Later, when the Cleveland Police Department questioned Cliff about the incident, he told them, “Well, they tried to kidnap myself and Miss Pendergast. The fatter one said he intended to shoot me and throw acid in Miss Pendergast’s face to teach her a lesson.” Adding, “I didn’t know what to do. I was so scared.”
Cliff’s theory proved to be right. The Cleveland cops knew exactly who Pat Cardella and Mike Zitto were. And if a World War Two hero wanted to shoot ’em dead in a pizza parlor, the police would pay for the pizza. Cliff’s story didn’t even need to be convincing.

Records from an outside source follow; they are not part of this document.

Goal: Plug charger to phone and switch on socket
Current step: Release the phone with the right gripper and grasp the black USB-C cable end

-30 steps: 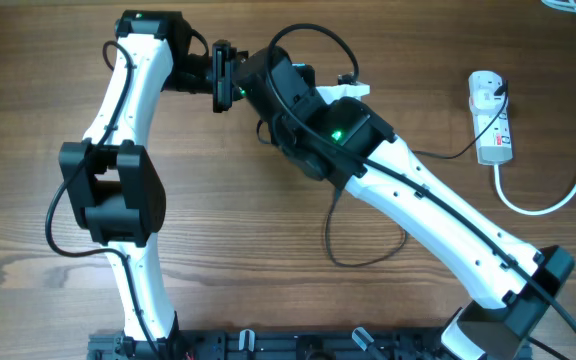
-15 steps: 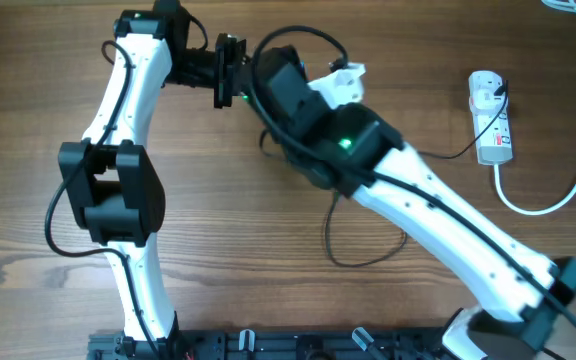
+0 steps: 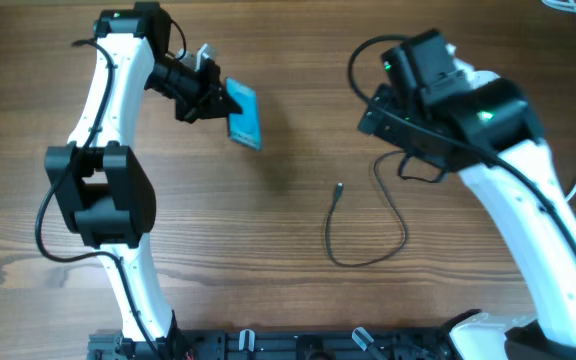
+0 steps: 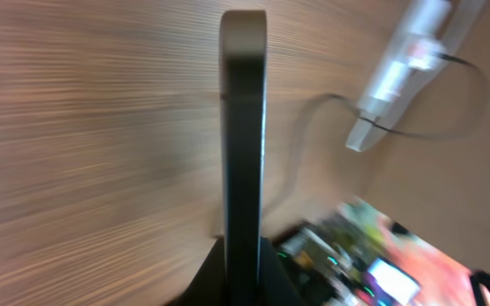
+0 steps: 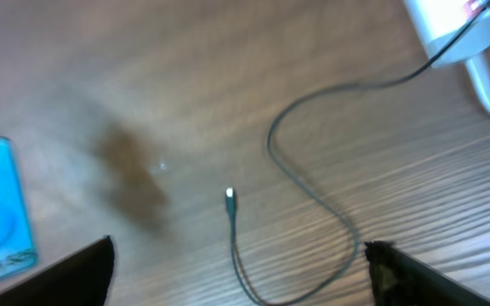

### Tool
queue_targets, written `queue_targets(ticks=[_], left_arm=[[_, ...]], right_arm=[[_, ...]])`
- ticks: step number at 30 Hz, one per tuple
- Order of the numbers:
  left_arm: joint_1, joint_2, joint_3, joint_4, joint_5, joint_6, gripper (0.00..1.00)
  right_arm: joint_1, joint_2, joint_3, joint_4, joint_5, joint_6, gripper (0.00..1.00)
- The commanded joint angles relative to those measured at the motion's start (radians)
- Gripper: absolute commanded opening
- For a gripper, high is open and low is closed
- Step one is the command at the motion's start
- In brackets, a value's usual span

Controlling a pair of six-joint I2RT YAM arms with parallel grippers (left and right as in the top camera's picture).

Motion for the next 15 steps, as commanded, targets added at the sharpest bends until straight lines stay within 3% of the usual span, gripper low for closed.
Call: queue_targets(ticks=[1, 3, 6, 10, 15], left_arm=[[0.011, -0.087, 0.018, -0.01, -0.263, -0.109, 0.04], [0.011, -0.085, 0.018, -0.003, -0.349, -0.171, 0.04], [0.011, -0.085, 0.018, 0.008, -0.357, -0.17, 0.04], [0.007, -0.085, 0.018, 0.011, -0.357, -0.17, 0.04], [0.005, -0.085, 0.018, 0.017, -0.357, -0.17, 0.04]], right_arm=[[0.002, 0.072, -0.163, 0.073, -0.19, -0.027, 0.77], [0.002, 0.111, -0.282, 0.163, -0.279, -0.052, 0.62], [0.002, 0.148, -0.407, 0.299, -0.392, -0.121, 0.6], [0.002, 0.209, -0.518, 0.404, -0.394, -0.09, 0.5], [0.073, 0.319, -0.534, 0.457, -0.316, -0.007, 0.49]])
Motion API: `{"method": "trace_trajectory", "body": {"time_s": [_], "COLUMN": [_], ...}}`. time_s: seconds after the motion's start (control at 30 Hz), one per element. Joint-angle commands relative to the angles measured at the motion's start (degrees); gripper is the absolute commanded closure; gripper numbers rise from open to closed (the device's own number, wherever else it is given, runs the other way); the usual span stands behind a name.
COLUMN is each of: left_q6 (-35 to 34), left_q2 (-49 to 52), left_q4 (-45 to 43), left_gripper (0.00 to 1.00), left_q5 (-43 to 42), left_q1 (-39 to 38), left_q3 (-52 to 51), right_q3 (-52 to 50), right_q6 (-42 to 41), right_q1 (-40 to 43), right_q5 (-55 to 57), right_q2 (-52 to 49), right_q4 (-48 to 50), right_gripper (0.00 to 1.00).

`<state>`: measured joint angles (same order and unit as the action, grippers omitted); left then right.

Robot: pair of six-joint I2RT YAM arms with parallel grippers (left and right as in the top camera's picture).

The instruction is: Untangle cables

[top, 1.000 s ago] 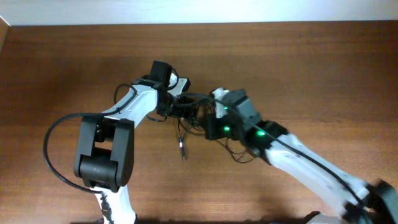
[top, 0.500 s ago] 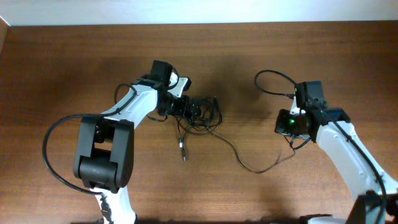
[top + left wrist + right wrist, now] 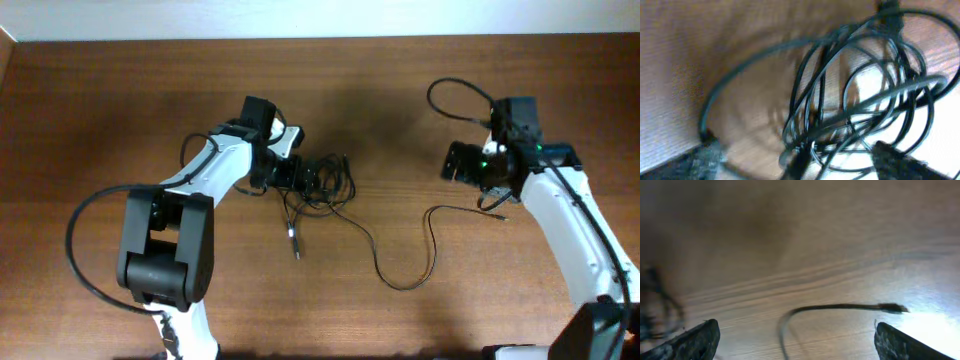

It just needed to be plausible.
And that was how Cliff Booth got away with murder … the first time.
Chapter Eighteen
The Name Ain’t Jughead
Caleb DeCoteau.
When Murdock Lancer mentioned that the name of the ringleader of the land pirates who’d been stealing his cattle was Caleb DeCoteau, it took all of Johnny’s poker-playing skills not to show a reaction on his face. This proud, bitter old bastard Murdock Lancer, his father, was desperate. And it was Caleb DeCoteau who was the cause of his desperation. When Johnny and his half brother, Scott, traveled from different locations to their former childhood home, it was to receive the thousand dollars their father offered them if they would listen to a proposal. Neither of the men figured they’d be interested in anything the father they hadn’t seen since they were children had to propose.
Both men were wrong.
For about two hundred miles, their father, Murdock Lancer, was the wealthiest man on the American side of the California-Mexico border. He had the biggest ranch, he owned the biggest home, and he had more cattle than any other man in the Monterey Valley. But now this rich, proud man was desperate, and desperation was not an emotion he was accustomed to. It didn’t make him look weak. Murdock Lancer had the strength, the dignity, and the face of a stagecoach relay horse. But it did make him look worried. Things were definitely bad, but the worry he wore on his face was the acknowledgment that they could get far worse.
Ever since Caleb DeCoteau and his gang of rascals had moved into the area of Royo del Oro, they’d zeroed in on Murdock’s cows to such a degree it would appear Caleb had a personal vendetta against the man for some past transgression. But, actually, nothing could be further from the truth. It was simply that, in a field of poppies, Murdock Lancer was the tall poppy, and it’s the tall poppy that gets cut down to size.